Researchers in Galway have designed a new ventilation system that allows two patients to be treated at once using just a single ventilator.
In what is hoped to be a breakthrough that could help tackle any ventilator shortage in hospitals, clinicians and medtech researchers at NUIG have created a system that lets ventilation be split between two patients, while able to individualize the breath size and the pressure levels required by each.
With health systems globally coming under significant pressure to ventilate COVID-19 patients, it is hoped this new system can help alleviate the pressure on resources in hospitals.
The system is being made available to health services globally on the website www.galwayventshare.com.

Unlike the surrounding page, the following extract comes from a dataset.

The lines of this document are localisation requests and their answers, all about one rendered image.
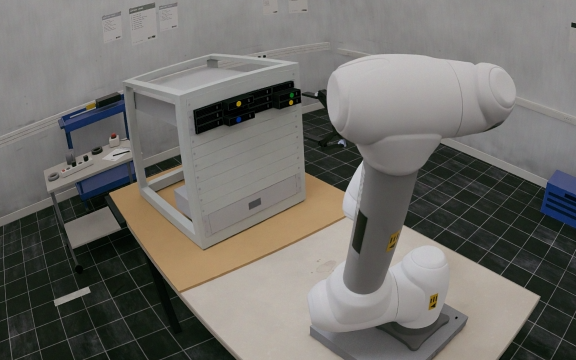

It has been designed specifically so that it can be replicated using ventilator materials which are already in most hospitals.
The correct settings needed for each patient can be monitored through a tablet connected to the system, allowing greater confidence for doctors monitoring patients.
Ventilators have become on the single most sought after pieces of medical equipment in the world in recent weeks, with countries stocking up massive supplies for the Covid-19 pandemic, a dangerous respiratory diseases.
The group behind this project at NUIG is known as the Inspire Team, alumni of the BioInnovate medical device training programme at the university.
Commenting on the potential benefits to hospitals Professor John Laffey, NUIG Professor and Consultant at Galway University Hospitals, said that this idea is very much a last resort.
“Unfortunately, we have heard some reports of intensive care colleagues in other countries in the tragic situation of having to choose which one of two COVID-19 patients to offer ventilator support to.”
“This innovation will change that decision from one of having to decide which patient to provide this life supporting technology to allowing one to provide ventilatory support to both patients, buying time to allow one source additional ventilators.”
“This solution developed in Galway is an important advance over others because it allows one to control key ventilatory parameters for each patient separately, which is really important for a severe lung disease like COVID-19, and it monitors each patient separately.”
Speaking today, President of NUI Galway, Professor Ciarán Ó hÓgartaigh said that experts in the Galway medtech sector are playing an active part in the response to the coronavirus pandemic.